Dawn Reader

Dawn Reader
from Open Door Coffee Co.; Hudson, OH; Oct. 26, 2016

Wednesday, September 5, 2018

The End in View ...

Seidman Cancer Center
University Hospitals
Beachwood, Ohio
September 5, 2018; 8 a.m.

In a couple of hours we will drive up to Seidman Cancer Center in Beachwood where I will enjoy my penultimate radiation treatment: number 9 of 10.

Pause a moment.

I loved it when I learned the word penultimate. As your life goes along, you know, you discover that there really is a word for just about any damn thing! So ... imagine my boundless joy when—not all that long ago, I confess—I learned the word antepenultimate (the one before the next-to-last). I now find every occasion I can find to use that word!

Unpause.

Initially, I didn’t seem to be having many side-effects from the treatments. I went in; I lay down; they zapped me (takes a matter of minutes); I went home.

But—as my oncologist had warned me—the nature of my treatment—the path of the radiation—would eventually cause some problems. And problems have indeed emerged.

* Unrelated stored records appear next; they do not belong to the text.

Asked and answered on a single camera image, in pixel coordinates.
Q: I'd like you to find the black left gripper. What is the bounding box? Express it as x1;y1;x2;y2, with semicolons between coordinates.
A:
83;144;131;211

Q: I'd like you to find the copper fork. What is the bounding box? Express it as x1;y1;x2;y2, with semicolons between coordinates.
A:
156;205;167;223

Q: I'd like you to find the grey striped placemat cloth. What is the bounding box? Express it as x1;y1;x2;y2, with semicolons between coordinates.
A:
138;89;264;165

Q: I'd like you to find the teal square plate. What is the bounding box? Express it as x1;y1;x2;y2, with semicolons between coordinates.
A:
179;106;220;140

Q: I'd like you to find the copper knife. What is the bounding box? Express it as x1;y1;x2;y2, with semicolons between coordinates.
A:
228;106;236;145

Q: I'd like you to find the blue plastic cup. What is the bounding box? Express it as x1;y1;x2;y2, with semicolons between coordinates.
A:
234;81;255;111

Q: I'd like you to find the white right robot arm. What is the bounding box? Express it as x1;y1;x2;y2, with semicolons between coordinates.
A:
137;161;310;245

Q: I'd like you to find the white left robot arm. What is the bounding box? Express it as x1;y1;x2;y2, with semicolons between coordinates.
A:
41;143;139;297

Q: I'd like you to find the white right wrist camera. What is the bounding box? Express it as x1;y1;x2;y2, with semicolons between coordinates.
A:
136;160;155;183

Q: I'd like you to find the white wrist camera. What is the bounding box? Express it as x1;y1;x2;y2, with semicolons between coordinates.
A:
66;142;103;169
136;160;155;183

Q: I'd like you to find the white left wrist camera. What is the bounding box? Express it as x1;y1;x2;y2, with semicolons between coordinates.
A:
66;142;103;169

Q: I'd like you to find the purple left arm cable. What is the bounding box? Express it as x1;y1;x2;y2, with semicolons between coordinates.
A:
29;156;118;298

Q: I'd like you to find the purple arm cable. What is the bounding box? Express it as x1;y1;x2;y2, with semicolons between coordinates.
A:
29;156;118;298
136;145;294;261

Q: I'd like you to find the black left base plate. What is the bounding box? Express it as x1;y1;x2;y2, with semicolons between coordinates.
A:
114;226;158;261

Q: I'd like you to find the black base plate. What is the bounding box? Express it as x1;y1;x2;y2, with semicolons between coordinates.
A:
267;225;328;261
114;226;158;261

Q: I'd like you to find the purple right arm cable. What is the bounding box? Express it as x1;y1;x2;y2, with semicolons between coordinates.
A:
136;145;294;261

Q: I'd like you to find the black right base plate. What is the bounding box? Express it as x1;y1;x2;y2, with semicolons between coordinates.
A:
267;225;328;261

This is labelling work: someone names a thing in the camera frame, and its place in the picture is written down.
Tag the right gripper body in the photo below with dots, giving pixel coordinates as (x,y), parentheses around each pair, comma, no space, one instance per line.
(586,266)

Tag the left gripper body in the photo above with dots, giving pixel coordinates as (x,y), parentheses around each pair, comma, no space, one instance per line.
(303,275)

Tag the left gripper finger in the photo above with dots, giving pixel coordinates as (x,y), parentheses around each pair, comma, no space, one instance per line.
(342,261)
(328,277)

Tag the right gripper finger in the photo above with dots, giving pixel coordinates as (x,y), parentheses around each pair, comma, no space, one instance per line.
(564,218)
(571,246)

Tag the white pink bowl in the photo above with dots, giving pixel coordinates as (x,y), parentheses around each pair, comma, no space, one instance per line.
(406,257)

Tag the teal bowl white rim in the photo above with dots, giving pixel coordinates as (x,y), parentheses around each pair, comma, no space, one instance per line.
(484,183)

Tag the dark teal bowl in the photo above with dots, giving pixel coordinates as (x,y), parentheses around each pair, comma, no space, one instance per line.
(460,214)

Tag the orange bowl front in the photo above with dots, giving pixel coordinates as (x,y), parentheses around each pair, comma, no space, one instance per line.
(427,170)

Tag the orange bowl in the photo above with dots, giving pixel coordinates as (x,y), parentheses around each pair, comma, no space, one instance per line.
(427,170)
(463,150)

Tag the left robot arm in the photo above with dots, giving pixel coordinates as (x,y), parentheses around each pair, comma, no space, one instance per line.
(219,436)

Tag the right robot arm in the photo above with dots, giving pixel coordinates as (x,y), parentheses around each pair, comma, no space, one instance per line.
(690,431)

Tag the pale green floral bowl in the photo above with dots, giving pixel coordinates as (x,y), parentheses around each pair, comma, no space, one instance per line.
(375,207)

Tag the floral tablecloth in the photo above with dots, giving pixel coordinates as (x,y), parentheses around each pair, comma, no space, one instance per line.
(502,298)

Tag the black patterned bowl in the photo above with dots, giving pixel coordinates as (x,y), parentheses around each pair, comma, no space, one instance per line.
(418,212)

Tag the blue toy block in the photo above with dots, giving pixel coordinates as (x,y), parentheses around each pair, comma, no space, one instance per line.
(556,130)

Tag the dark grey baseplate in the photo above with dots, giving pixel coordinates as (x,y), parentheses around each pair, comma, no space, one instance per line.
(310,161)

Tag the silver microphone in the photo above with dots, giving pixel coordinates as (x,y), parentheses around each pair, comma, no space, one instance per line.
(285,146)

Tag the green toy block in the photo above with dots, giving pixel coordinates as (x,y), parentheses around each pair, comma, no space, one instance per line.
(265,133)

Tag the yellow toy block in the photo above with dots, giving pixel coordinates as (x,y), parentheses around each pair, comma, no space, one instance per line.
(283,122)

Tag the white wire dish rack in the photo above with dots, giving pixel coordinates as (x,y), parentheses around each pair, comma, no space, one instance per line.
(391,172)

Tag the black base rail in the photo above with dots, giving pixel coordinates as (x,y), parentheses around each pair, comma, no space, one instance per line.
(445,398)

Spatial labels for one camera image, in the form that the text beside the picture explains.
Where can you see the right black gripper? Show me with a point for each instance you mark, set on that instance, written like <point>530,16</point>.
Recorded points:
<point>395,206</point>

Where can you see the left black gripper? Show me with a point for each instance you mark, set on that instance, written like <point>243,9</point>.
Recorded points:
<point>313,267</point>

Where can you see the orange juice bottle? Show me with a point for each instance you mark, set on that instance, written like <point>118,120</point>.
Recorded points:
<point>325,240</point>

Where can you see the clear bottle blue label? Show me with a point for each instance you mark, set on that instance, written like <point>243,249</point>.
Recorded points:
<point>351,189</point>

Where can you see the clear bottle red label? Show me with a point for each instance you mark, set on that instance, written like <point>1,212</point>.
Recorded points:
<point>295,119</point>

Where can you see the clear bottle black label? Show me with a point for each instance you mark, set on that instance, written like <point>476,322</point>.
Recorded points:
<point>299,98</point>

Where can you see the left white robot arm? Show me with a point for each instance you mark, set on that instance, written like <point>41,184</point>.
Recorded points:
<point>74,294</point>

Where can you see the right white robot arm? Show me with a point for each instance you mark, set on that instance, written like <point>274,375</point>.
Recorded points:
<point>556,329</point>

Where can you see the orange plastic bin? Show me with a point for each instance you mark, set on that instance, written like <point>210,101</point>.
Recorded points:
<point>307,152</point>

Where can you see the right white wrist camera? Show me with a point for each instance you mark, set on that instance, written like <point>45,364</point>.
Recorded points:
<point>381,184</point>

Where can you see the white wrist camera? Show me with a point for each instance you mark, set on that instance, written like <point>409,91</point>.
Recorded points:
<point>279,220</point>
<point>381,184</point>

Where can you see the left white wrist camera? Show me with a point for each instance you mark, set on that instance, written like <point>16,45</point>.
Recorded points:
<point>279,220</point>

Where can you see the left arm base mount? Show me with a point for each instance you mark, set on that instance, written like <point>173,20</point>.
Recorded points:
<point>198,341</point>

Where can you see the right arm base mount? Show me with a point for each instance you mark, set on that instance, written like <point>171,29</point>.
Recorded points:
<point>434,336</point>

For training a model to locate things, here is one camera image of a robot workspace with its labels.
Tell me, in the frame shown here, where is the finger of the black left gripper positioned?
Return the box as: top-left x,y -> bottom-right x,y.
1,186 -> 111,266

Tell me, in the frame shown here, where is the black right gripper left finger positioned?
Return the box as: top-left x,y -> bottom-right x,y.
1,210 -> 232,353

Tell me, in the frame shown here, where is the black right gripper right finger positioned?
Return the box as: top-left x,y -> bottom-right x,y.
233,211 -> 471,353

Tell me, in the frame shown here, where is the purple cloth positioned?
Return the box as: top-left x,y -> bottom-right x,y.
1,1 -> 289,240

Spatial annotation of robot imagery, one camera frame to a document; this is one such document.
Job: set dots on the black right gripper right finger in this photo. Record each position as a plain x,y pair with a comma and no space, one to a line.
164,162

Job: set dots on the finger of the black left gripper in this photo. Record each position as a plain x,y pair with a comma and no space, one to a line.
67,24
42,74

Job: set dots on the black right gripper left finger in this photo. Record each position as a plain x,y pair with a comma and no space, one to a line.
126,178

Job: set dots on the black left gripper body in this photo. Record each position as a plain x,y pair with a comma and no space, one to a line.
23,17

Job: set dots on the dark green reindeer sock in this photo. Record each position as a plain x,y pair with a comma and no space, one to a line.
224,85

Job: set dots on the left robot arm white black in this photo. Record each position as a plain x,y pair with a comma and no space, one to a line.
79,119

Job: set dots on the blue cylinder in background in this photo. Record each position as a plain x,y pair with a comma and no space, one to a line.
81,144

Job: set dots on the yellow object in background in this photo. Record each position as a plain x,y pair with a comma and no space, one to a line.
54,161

As you may recall, the treatments are focused on three of my vertebrae, #s T-8, T-9, T-10. T-9 is the one that, based on scans, the cancer now inhabits visibly. (Or so it seems—educated guessing.) But they are zapping the two adjacent ones, as well—just to make sure.

Anyway, to zap the vertebrae from the front, the Magic Ray must pass through my esophagus. Although it will soon enough repair itself (a couple of weeks, the oncologist told me), the radiation will soon enough cause some ... discomfort (Doctor Speak for HURT). But ... at first ... I didn’t really feel much. But as the sessions have advanced, I have felt an increased burning in the old food tube—so much so at times that merely eating is unpleasant. My appetite has diminished considerably as a result—which is probably a good thing: I have no energy to exercise, and my Dyer Body loves little more than adding weight, willy-nilly.

Pause.

Had to go look up willy-nilly. Goes back to 1608 (the Bard was alive and writing!) and is a variation of will-I-nill-I (or will-he-nill-he) (will he or won’t he).

Unpause.

Another side-effect: stomach gas. Which requires, of course, some judicious (and, we hope) silent evacuation of the gas through my mouth. (I’m getting to be quite good at it, actually. Sadly, though, I’m acquiring a skill I don’t really want to have—swallowing cubic feet of air in an unobtrusive way.)

And, as I’ve sort of mentioned, declining energy. I remember back in 2009 (when I underwent 30 radiation sessions down at Cleveland Clinic's Taussig Cancer Center) that I was exhausted by the end of it and could do little but sleep and feel sorry for myself. I’ve really been sleeping very well since these new treatments commenced (a few exceptions), but it’s not a remedy I would recommend to insomniacs.

They don’t zap me just through the front. They rotate the machine and zap me again from below. Spinal cord is there, of course, but the oncologist told me I shouldn't notice anything. And I haven’t—so far.

So—today—soon, soon—we will head again to Seidman (navigating the joys of I-271), and I, shirtless (my chest marked with X's and O's for the techs to aim the machine), will lie on the table, hear some buzzing, watch the machine rotate until it is beneath me, buzz some more .... then head home with that glorious knowledge that there will be just one more session!

My inflamed esophagus and gassy stomach will celebrate with me ...


1 comment:

  1. Here with you Dan...You MUST be in a Homeric odyssey...May the gods of grace be in your following sea.